23 Ration evaluation and formulation
Information needed for ration evaluation
Predicted versus actual analysis
Laboratory analysis of feed and forage samples
Assessment of forage consumption
Assessment of grazing consumption
Matching intake to requirements
Establishing forage intake and a suitable forage to concentrate ratio
Advantages, disadvantages/limitations of various manufacturing processes
Information needed for ration evaluation
There is a range of information that must be gathered in order to practically evaluate a current ration or indeed formulate a new ration, all of which will be discussed in this chapter including the factors mentioned in Box 23.1.
Box 23.1
Information Required for Ration Formulation Includes the Following
Factors associated with the horse
Age | Young growing, mature, or aged |
Physiological state | Pregnant, lactating, growing, body condition (overweight, ideal or underweight), presence of nutritionally related disease, behavior-related issues. |
Activity | Maintenance, level of exercise, type of exercise |
Preferences | Horses may have a preference for a particular feed type |
Factors associated with the feed
Dietary history | Nature, amount and analysis of current ration |
Chemical composition | Sensory evaluation (e.g., indication of type of hay) |
Laboratory analysis | e.g., protein, oil and fiber content and calculation of energy content |
Hygienic quality | Sensory and/or laboratory analysis |
Feedstuffs availability | There will be regional variation in the availability of different feedstuffs |
Integrity of the information
• Lack of knowledge of the actual feeds used or feeding management in place by the owner or trainer, especially where they are not responsible for the feeding on a day to day basis.
• Lack of appreciation of differences in the quality or availability of grazing or variability of forage type or quality.
• Inaccurate assumptions regarding horse factors, e.g. the level of physical activity is often over-estimated.
• Inaccurate assumptions about the weight of feed fed and differences in density– this is reflected by the common reference to the proverbial “1 lb scoop” or coffee can.
• Inaccurate assumptions regarding the chemical composition of feeds.
• Poor reflection of forage intake including inaccurate statements such as ad libitum feeding of forage.
• Failure to account for wastage of either concentrate feeds or forage.

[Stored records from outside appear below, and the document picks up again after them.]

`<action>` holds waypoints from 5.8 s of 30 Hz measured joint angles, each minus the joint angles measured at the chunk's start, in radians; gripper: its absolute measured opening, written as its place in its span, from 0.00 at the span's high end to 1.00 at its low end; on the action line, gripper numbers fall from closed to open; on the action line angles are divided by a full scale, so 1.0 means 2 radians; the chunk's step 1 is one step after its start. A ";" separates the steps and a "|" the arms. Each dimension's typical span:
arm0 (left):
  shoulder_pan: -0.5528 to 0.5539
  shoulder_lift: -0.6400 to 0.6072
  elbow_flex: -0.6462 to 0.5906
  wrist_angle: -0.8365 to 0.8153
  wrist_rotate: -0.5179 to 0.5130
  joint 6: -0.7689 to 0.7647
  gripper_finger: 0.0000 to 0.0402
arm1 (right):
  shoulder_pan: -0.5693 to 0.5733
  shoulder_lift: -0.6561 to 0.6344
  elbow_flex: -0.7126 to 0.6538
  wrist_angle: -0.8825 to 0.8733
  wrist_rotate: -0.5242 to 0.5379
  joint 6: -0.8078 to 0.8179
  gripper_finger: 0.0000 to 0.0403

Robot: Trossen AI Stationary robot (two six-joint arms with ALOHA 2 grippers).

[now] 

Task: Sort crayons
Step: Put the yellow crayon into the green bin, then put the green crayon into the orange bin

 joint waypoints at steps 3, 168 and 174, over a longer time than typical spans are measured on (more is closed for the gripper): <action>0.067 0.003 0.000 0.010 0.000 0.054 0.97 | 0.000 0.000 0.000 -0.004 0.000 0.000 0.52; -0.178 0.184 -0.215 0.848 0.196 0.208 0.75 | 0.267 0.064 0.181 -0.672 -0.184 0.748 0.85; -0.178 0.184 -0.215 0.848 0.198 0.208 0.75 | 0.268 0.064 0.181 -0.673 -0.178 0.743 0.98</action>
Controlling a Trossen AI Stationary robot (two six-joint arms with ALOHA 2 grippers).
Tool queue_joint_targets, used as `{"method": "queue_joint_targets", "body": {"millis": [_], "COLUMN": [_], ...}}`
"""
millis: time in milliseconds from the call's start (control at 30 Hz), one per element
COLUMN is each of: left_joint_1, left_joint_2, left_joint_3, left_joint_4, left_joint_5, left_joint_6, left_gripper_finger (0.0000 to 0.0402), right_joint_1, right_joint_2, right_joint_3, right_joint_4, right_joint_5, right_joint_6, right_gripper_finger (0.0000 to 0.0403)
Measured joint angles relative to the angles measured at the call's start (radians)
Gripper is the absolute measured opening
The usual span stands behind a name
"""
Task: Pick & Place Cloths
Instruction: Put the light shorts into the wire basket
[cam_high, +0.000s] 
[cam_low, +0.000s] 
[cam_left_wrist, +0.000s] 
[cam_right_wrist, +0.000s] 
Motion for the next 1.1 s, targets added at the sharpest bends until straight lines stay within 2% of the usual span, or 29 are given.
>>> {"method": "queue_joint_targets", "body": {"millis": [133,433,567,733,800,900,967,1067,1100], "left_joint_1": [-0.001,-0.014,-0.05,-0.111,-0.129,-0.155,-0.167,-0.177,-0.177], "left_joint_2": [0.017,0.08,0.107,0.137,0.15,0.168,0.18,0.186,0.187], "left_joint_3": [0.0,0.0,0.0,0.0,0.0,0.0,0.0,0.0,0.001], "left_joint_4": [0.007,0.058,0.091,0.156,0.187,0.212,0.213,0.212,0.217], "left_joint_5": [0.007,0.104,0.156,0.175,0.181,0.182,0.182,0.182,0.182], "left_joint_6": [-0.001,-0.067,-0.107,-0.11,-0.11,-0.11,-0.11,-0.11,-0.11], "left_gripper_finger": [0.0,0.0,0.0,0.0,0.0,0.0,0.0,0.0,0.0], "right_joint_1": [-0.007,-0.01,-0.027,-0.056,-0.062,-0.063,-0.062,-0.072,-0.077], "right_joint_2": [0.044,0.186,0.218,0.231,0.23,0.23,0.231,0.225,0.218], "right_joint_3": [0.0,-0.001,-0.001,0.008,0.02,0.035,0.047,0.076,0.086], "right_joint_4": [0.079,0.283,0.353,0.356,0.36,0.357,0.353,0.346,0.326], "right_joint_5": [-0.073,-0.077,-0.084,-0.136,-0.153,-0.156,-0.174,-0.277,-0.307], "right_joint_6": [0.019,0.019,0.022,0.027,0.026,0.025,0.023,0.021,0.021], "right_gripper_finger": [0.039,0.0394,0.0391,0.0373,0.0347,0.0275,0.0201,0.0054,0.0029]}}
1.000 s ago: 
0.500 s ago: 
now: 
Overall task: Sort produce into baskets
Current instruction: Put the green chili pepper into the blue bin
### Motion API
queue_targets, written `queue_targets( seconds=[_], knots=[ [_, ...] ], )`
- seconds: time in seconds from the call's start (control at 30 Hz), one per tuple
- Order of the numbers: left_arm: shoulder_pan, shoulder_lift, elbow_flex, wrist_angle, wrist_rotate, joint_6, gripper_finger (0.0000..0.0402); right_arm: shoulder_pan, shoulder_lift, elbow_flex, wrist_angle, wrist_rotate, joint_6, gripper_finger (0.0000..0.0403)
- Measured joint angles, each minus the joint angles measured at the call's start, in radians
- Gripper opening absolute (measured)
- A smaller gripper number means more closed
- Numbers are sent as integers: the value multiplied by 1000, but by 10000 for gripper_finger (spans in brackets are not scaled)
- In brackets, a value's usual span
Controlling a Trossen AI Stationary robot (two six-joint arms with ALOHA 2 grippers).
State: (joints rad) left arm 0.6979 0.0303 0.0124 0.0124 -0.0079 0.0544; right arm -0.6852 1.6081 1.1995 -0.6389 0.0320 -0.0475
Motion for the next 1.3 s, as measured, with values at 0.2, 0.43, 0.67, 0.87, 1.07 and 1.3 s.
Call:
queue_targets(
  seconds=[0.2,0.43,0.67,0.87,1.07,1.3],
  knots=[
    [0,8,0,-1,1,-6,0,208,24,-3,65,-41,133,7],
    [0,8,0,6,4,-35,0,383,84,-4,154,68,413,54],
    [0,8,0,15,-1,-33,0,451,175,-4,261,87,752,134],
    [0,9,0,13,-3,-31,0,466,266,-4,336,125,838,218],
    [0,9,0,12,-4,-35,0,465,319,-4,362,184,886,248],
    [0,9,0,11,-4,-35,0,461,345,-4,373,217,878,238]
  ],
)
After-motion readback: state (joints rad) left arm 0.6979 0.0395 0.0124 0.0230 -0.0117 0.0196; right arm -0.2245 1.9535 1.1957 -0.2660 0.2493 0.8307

Predicted versus actual analysis
Nutrient analysis of forage, for example alfalfa, can vary considerably depending on factors such as stage of growth at harvest, type of grass, fertility of the soil as well as the soil type and underlying geology of the land (Van Soest et al 1978). All of these factors will also affect the nutrient content of pasture. Whilst historical pasture analysis is sometimes available during ration evaluation, it is usually restricted to large professional establishments. It is therefore more common for a nutritionist to draw on published nutrient values for pasture and forage (NRC 2007), which introduces inherent inaccuracies. Localized regions of pasture inadequacy in trace minerals such as copper, for example in parts of Ireland, or extreme reductions in pasture quality (e.g., in UK moorland) may not be captured.
Key Points
• Information pertaining to the horses’ current physiological state is essential
• Previous dietary history is an extremely important part of ration evaluation
• Maintaining the integrity or accuracy of gathered information regarding the horse/horses, where ration is being evaluated, as well as the nature of the current ration will improve the evaluation process
Assessment of current ration
Energy content of feeds and forages
The energy content of feeds and forages must be obtained for accurate ration analysis, either through the use of predicted values or calculation from proximate analysis using published equations. The energy value of feeds can also be derived in vivo from feeding trials, although this would usually be beyond the scope of practical ration evaluation. Energy, which is usually described in terms of either joules (e.g. in Europe) or calories (e.g. in USA [1 kcal = 4.184 kJ], is most often expressed as digestible energy (DE), although in Europe net energy (NE) or derivatives thereof as discussed in Chapter 4 are routinely used).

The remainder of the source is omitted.